Fifth: how will AML cells avoid death by BiTE antibodies? The early results with blinatumomab indicate that not all patients will derive long-term benefit from BiTE antibodies. The selection of target antigen-negative tumor cells may play a major role [7], but the relevance of additional mechanisms employed by tumor cells to resist BiTE antibodies is unknown. Target antigen density will likely matter. Other strategies that have allowed tumor cells to evade cytotoxic T cells in other situations and that may be relevant for BiTE antibodies include the secretion of molecules that interfere with T cell adhesion, the expression of proteins that block perforin/granzyme- and caspase-induced apoptosis or the expression of signaling molecules that lead to apoptosis or anergy of T cells or impede their differentiation [4].
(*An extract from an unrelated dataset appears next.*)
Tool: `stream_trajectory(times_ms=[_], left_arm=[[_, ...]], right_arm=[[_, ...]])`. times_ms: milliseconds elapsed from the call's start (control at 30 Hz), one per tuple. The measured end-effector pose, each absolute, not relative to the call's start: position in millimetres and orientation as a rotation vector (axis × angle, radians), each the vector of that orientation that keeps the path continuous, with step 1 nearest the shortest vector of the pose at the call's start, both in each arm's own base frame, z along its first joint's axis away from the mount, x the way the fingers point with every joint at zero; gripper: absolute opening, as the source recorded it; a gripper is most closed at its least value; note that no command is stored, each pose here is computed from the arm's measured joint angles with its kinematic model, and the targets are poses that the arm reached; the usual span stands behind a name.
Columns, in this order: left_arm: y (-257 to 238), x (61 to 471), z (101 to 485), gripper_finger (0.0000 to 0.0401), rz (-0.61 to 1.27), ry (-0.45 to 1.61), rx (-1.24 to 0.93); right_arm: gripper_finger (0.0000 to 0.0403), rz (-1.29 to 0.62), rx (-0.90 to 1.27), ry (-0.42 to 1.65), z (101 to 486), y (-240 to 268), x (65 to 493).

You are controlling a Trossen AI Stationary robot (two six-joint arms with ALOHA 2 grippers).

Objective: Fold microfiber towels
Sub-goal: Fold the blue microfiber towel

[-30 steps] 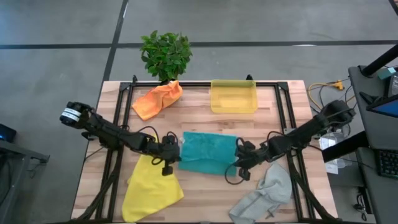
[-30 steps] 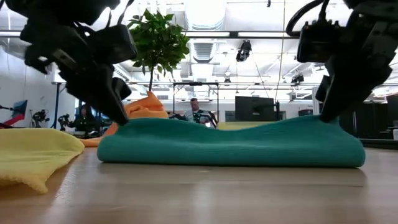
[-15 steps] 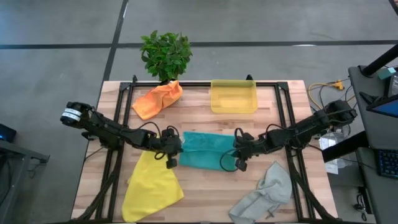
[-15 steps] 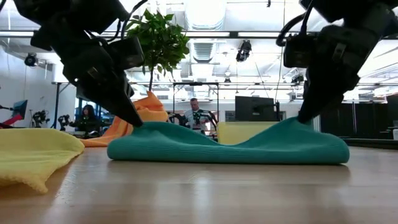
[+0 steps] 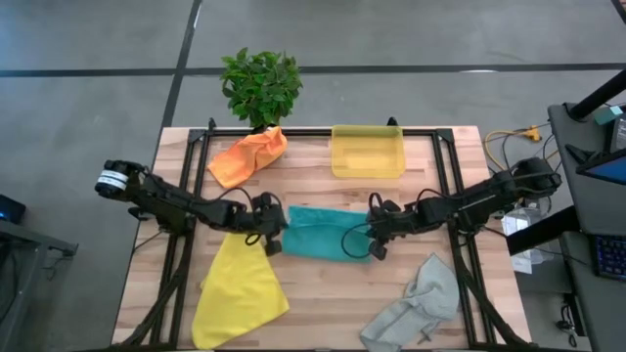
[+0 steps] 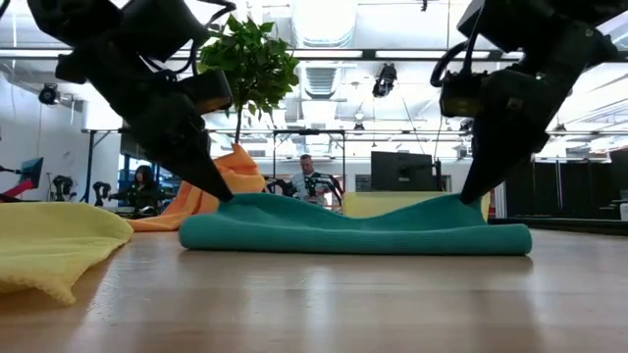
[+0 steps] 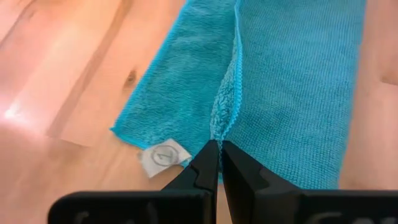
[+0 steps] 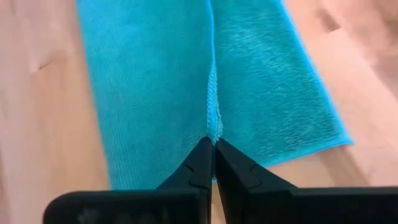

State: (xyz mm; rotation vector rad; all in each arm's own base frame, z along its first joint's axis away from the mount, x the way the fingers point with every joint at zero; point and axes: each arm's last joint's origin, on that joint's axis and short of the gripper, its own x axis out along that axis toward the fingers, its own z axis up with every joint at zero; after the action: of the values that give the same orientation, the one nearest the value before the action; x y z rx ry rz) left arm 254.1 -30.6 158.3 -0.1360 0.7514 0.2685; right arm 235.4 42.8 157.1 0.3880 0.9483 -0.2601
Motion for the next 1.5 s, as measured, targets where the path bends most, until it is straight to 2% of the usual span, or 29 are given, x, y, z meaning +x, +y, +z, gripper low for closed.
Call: stream_trajectory(times_ms=[633,1067,1200,1333,1500], left_arm=[[1,255,157,0.0,0.407,0.737,-0.16],[5,255,157,0.0,0.439,0.713,-0.159],[5,255,157,0.0002,0.445,0.714,-0.156],[6,255,157,0.0027,0.479,0.707,-0.13],[8,257,160,0.0082,0.492,0.699,-0.071]], right_arm=[[0.0008,-0.343,0.381,0.995,153,21,233],[0.0009,-0.384,0.406,0.976,154,10,235],[0.0022,-0.398,0.415,0.972,154,6,235],[0.0048,-0.418,0.43,0.968,154,1,235],[0.0081,-0.436,0.442,0.959,155,-3,235]])
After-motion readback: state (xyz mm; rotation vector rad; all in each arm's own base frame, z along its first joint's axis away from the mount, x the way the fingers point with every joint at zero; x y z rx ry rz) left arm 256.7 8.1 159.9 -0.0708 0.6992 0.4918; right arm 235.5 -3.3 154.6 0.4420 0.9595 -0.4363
And finally: assuming suboptimal responses in some patients, how could the efficacy of BiTE antibodies be enhanced? So far, very little is known about strategies to improve their activity in AML [13], and identifying rational treatment combinations will be an important part in optimizing the therapeutic value of these antibodies. Clearly, we are only at the beginning of the journey with BiTE antibodies; however, they may represent an exciting new tool in the armamentarium against AML for which the outcomes in many patients remain unsatisfactory.

Financial & competing interests disclosure

The author has received research funding from Amgen, Inc., and Seattle Genetics, Inc. and has served as a consultant for Seattle Genetics, Inc. The author has no other relevant affiliations or financial involvement with any organization or entity with a financial interest in or financial conflict with the subject matter or materials discussed in the manuscript apart from those disclosed.

No writing assistance was utilized in the production of this manuscript.